*Work request*
In the data below, locate each line with the word "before" and list it.

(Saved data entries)
*-*-*

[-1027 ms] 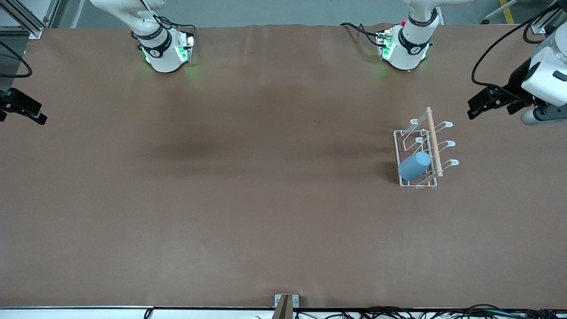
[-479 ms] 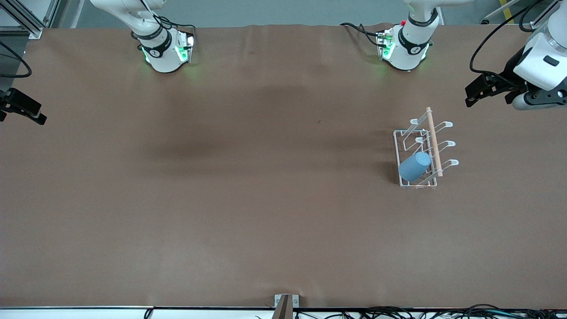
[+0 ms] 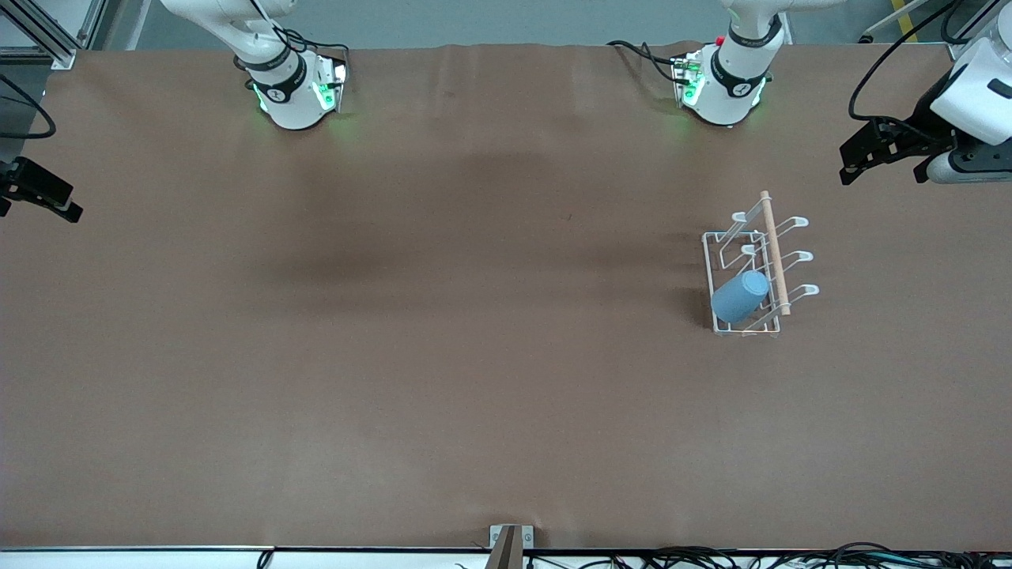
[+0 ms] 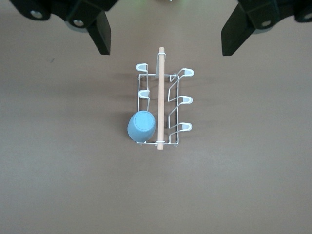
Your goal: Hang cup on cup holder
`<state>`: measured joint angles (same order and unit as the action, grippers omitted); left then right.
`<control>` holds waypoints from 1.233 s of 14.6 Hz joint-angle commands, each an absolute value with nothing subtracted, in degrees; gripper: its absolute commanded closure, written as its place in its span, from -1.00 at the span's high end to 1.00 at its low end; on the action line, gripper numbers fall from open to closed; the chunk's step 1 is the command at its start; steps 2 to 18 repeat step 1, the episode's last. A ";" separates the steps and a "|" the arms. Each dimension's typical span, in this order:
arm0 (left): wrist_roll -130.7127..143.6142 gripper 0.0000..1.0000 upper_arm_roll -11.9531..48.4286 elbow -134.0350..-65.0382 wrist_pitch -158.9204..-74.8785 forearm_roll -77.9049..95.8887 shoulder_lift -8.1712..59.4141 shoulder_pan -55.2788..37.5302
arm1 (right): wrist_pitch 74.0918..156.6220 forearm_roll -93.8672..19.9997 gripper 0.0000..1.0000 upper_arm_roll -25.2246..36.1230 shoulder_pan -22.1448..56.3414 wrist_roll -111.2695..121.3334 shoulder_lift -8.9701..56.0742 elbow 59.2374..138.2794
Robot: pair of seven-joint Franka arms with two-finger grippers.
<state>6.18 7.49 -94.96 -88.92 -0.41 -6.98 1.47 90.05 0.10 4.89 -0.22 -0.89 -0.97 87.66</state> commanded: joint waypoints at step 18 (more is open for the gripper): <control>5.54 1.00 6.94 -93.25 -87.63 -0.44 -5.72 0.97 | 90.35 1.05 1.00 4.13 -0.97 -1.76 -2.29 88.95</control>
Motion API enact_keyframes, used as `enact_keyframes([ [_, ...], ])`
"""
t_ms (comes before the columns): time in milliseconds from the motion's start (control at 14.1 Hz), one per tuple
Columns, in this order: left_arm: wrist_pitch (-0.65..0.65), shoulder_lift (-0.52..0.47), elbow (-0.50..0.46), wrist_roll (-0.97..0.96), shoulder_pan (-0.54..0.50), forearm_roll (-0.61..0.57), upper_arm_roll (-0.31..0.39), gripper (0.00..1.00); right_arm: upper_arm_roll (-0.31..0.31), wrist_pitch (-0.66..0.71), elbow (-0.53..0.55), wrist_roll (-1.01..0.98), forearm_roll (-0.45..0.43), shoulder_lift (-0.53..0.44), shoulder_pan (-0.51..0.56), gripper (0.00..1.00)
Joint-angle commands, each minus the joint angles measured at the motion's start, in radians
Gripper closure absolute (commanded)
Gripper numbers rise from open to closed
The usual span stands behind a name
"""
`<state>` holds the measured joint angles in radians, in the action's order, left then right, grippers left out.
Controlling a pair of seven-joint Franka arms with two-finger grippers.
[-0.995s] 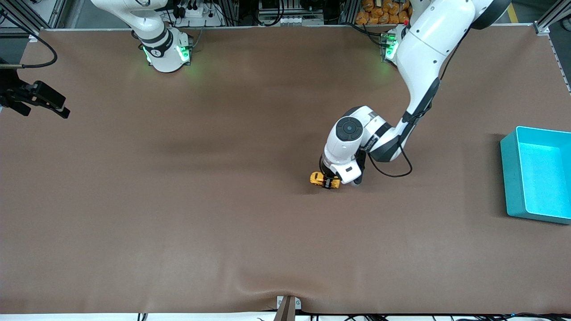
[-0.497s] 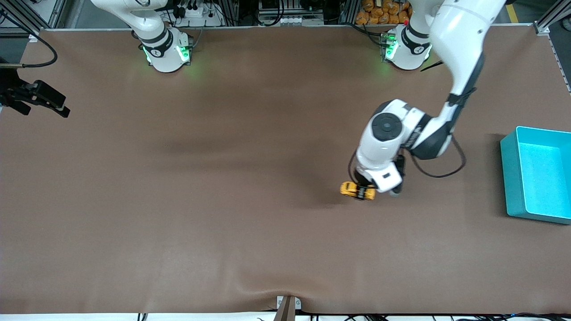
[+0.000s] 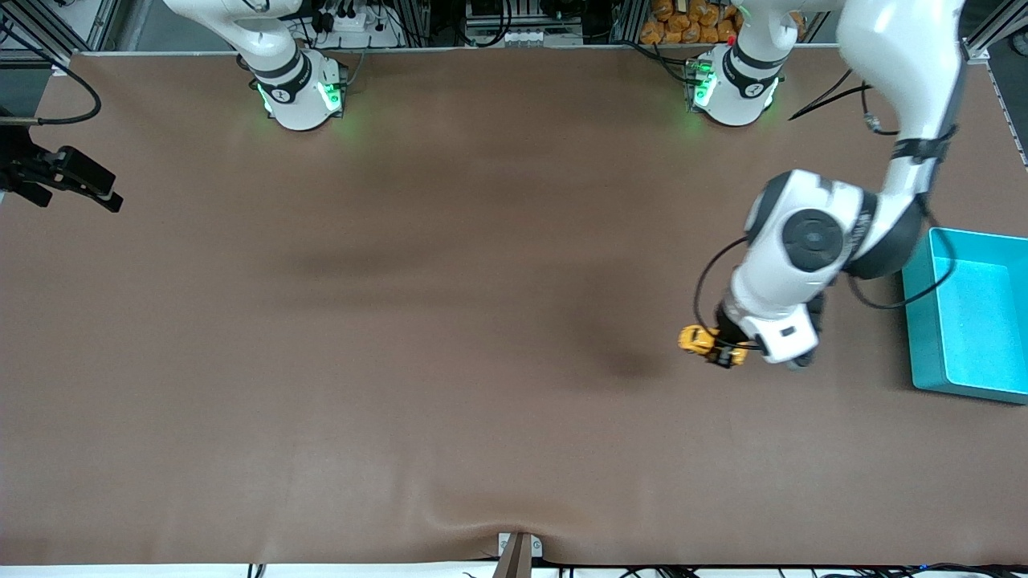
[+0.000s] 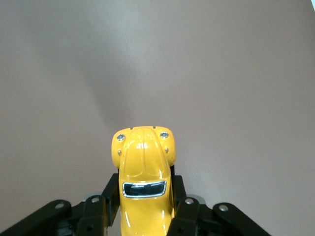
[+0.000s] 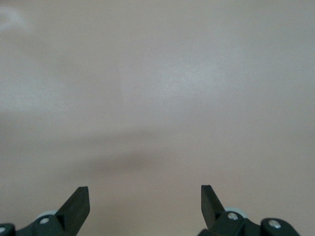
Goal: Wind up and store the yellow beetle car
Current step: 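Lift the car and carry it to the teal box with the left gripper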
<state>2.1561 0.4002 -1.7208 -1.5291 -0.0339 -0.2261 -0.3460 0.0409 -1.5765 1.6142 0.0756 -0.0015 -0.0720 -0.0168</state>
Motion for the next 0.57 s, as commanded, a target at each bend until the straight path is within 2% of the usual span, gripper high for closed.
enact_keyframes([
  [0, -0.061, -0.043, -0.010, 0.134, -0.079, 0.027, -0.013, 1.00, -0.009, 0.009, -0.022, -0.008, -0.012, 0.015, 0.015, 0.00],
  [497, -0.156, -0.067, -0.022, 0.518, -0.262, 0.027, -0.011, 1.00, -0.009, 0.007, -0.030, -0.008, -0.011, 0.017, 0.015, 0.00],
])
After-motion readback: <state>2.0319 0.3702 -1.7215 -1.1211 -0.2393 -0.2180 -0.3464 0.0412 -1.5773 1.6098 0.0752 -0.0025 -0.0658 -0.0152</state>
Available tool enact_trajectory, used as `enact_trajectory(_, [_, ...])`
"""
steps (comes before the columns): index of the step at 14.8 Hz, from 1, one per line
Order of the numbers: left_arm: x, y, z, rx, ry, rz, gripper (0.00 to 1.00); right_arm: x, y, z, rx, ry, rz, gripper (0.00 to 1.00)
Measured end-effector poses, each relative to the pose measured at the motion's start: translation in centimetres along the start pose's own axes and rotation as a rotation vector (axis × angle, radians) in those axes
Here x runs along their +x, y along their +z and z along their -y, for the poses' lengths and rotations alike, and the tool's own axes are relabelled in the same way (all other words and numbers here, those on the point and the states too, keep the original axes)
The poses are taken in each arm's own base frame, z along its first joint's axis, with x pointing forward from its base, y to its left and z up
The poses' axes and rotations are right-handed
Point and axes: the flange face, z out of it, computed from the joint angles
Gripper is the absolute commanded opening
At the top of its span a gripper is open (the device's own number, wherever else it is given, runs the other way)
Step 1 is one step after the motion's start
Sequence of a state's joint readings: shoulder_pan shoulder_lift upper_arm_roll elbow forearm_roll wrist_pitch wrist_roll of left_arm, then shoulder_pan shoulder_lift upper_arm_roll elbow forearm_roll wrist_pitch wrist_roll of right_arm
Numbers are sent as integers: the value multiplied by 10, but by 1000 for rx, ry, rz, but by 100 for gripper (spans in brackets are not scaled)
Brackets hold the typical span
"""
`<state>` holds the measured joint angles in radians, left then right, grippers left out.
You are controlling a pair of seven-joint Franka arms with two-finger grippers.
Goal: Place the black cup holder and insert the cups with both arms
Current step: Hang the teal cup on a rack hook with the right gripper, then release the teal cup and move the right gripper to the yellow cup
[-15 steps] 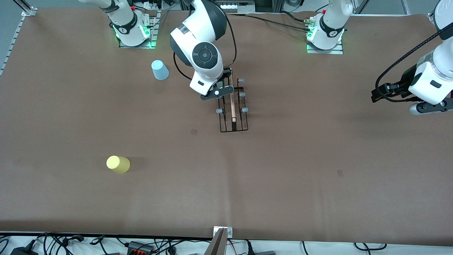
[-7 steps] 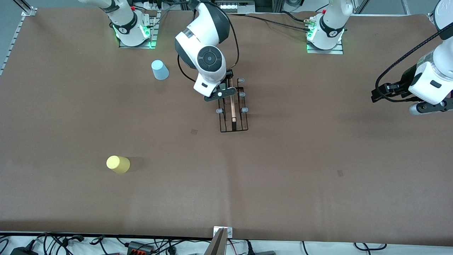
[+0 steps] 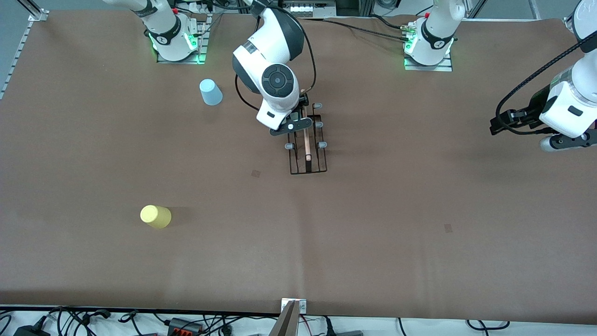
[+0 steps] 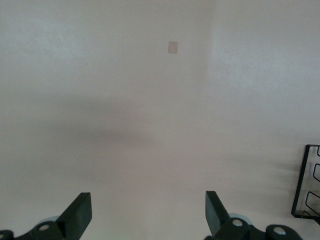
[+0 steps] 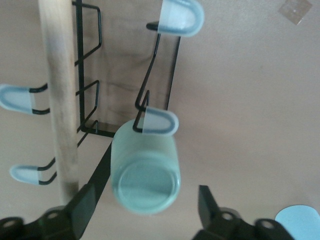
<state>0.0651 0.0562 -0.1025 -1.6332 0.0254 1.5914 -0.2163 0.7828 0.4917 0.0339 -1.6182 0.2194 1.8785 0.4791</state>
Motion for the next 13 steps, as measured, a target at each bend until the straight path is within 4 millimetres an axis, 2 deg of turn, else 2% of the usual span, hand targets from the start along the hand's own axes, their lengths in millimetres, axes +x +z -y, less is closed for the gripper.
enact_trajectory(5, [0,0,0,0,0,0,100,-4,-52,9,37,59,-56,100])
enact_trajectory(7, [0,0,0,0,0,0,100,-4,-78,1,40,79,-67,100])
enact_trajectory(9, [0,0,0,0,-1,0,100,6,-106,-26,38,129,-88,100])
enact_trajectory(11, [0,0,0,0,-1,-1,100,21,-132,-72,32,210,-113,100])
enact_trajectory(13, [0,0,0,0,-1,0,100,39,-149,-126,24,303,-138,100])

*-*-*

*Exercise answer*
t_ms (comes before the columns): time in milliseconds from the motion's start (control at 14.1 Hz), one per tuple
steps (comes before the columns): index of the step at 14.8 Hz, from 1, one per line

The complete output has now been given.